Besides, why should HTTP's non-continuous nature stop us from having GUI's? HTML forms don't need to send the image of every character back and forth as it is being typed. Is there an inherent tradeoff going on here? Do we really need steady-stream transmissions to get the full power of GUI's for typical business applications?

The event feedback approach for communication between the server and the client seems to fall into one of three solution categories:

1. Per user-movement or pixel change

2. Per widget

3. Per form

"Per user-movement or pixel change" is what Cytrix, PC-Anywhere, VNC, and even the VT-100 protocols do, for the most part. The difference between the first three and VT-100 is that the first group usually send image chunks, while VT-100 sends characters. However, conceptually they are similar because characters were the "screen image" in the console days. One can almost think of characters as "fat" pixels, or a group of pixels.

"Per form" is pretty much what Web-browsers and block-mode terminals (see beginning) do. Nothing happens until a "submit" event sends the contents of the form "template". (However, I think block-mode terminals had the option of NOT redrawing the form, but using the same template for the next round. This is something that HTML forms generally lack, barring convoluted, crashy JS+DOM tricks.)

The second one, "per widget" is strangely sparse in actual implementations. However, I believe it holds promise to bridge some of the gap between the latency problem of screen image streams (#1) and the low interactivity level of block-mode (#3).

However, I got to thinking about whether these options had to, by call of practicality, be mutually-exclusive or "global" in a protocol definition. My conclusions was, "Heck No!". Each widget and form declaration could simply tell the client what events to send (or not send). A declaration for a "Save" button could resemble:

  declareWidget("Save", type="button", x=35, y=2, 
        onClick=Yes, onSubmit=No, onChange=Yes, etc...)
(This example is not really SCGUI, but an illustrative rendition only. Also, you can assume that the default for any unspecified event is "No". In other words, silent until told otherwise. There are a few exceptions, however.)

This may at first resemble the JavaScript approach. However, the event specifiers are not programming commands, but simple Boolean switches (or later "flat" codes) that tell the client which events to send back to the server, along with the widget's contents. Like strait HTML (without JavaScript), SCGUI does not send any "active" programming such as IF statements, loops, etc. This keeps the language (protocol) and the browser simple.

The options don't tell the client what to do, but simply what to report to the server. (A select few commands can directly result in client behavior.) Thus, "onClick=Yes" simply tells the client to report any clicks to the server. You can perhaps interpret it as, "TellServerAboutClicks=Yes." The server then decides what to do about it based on programming logic, event tables, etc. on the server. The server may even decide to completely ignore it. (There are also other related features, such as synchronous versus asynchronous communication, but we will not cover those here. See links below for more.)
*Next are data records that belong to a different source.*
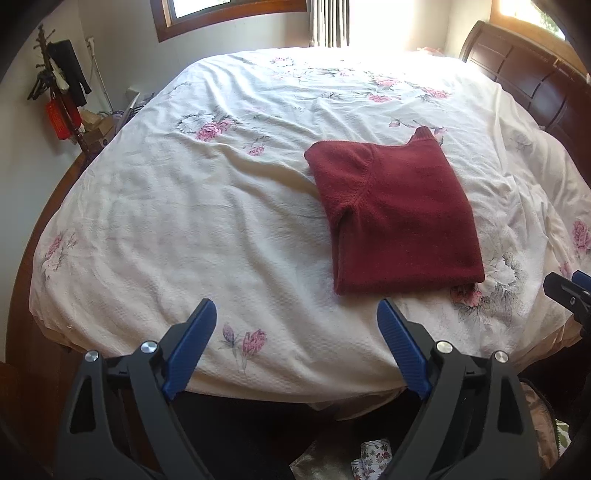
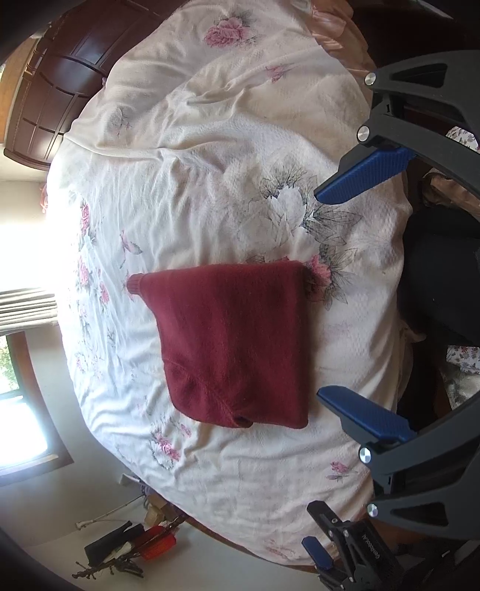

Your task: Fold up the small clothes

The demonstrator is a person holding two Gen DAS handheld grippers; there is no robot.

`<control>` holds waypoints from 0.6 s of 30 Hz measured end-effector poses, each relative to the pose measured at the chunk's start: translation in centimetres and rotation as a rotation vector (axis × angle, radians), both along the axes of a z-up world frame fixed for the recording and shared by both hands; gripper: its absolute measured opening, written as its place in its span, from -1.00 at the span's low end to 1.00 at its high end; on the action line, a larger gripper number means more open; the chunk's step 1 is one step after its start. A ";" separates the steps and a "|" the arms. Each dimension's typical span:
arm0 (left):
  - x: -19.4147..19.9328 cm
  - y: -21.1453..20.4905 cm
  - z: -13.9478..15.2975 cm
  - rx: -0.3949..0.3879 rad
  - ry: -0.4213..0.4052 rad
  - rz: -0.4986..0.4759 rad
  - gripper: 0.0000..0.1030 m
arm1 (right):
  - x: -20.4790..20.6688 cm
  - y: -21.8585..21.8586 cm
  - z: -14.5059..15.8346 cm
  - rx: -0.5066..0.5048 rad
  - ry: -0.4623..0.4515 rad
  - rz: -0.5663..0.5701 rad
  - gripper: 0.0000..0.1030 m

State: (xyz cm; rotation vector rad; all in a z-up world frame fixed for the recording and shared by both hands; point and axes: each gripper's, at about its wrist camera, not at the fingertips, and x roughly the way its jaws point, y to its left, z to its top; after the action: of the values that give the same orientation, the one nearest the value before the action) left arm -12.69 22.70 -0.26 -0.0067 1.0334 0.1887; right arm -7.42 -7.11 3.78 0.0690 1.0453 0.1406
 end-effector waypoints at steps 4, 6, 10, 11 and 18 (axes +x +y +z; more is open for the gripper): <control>-0.1 0.3 -0.3 -0.004 0.013 0.008 0.73 | -0.2 0.6 0.2 -0.002 0.001 0.012 0.92; -0.1 0.3 -0.4 -0.003 0.016 0.008 0.73 | -0.2 0.9 0.0 -0.016 0.014 0.010 0.92; -0.1 0.4 -0.5 0.003 0.016 0.009 0.73 | -0.1 1.3 -0.6 -0.033 0.028 0.014 0.92; -0.1 0.4 -0.5 0.006 0.016 0.009 0.73 | -0.1 1.4 -0.8 -0.035 0.031 0.014 0.92; -0.1 0.3 -0.8 0.012 0.023 0.009 0.73 | 0.2 1.5 -2.0 -0.038 0.065 0.002 0.92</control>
State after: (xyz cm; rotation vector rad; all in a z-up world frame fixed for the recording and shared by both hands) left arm -12.78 22.99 -1.06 0.0021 1.0553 0.2032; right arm -7.22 -5.63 1.73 0.0381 1.1126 0.1213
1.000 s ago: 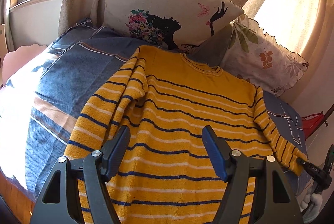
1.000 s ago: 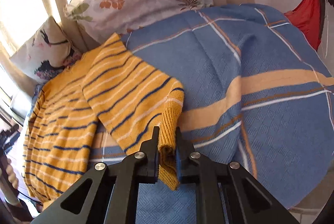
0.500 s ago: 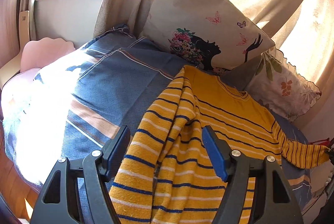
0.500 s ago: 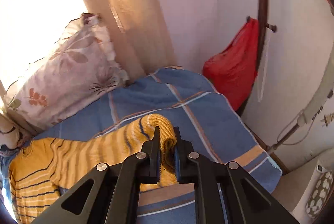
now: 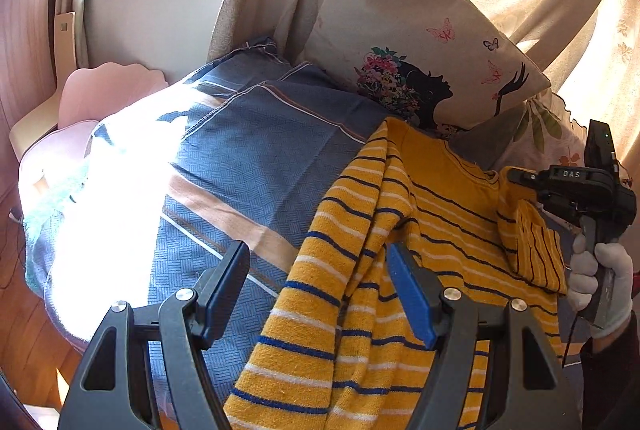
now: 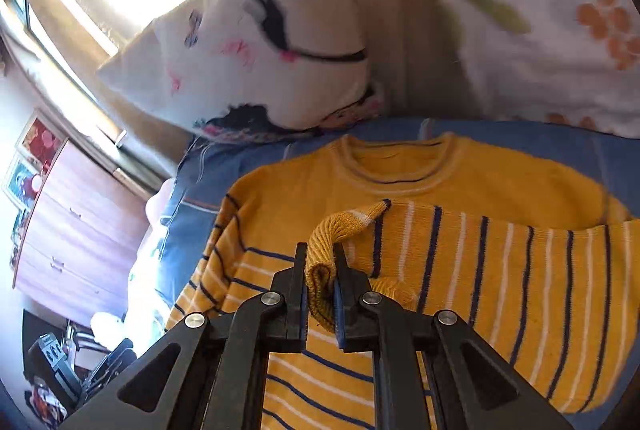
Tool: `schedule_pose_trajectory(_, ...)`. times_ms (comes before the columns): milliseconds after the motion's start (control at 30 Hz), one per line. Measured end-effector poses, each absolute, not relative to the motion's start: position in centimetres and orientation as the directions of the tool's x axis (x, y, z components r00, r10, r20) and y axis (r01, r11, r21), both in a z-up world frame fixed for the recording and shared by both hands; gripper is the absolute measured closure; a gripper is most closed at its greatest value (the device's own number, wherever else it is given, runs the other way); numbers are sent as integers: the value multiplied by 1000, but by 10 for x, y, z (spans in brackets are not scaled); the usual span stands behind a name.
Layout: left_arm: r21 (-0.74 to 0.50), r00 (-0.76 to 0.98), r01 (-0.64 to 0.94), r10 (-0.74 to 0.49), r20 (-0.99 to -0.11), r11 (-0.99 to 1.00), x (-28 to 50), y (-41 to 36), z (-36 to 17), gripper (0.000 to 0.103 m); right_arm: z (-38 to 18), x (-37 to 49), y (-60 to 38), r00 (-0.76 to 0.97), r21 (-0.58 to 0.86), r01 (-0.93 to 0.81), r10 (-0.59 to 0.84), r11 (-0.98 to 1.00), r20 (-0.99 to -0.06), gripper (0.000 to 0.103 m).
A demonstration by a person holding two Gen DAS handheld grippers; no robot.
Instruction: Fold small clothes
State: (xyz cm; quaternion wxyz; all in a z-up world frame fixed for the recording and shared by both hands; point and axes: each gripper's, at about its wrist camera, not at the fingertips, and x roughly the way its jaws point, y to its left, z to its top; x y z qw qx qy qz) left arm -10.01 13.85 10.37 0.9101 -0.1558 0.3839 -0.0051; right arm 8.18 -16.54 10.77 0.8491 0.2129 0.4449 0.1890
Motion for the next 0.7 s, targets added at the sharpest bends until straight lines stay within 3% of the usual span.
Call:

My early drafts of SCGUI resembled syntactical aspects of Visual Basic for some unknown reason. XML started getting a lot of attention, so I decided to re-work the draft standard into XML. Besides looking less like Visual Basic, I figured that maybe it might get more attention due to the popularity of XML in the trade press.

With XML, the possibility of "flow-based" widget location management and grouping became something to consider, given XML's ability to easily nest structures. However, I rejected that partly because coordinate-based screen management tends to work better in many custom business applications, in my experience; and partly because the server can manage the flow itself if needed, sending only the resulting coordinates to the client. This is in-line with the SCGUI philosophy of keeping the client (GUI browser) simple. If it is something that the server can readily take care of, then keep it out of SCGUI. One must not forget the lessons of the VT-100.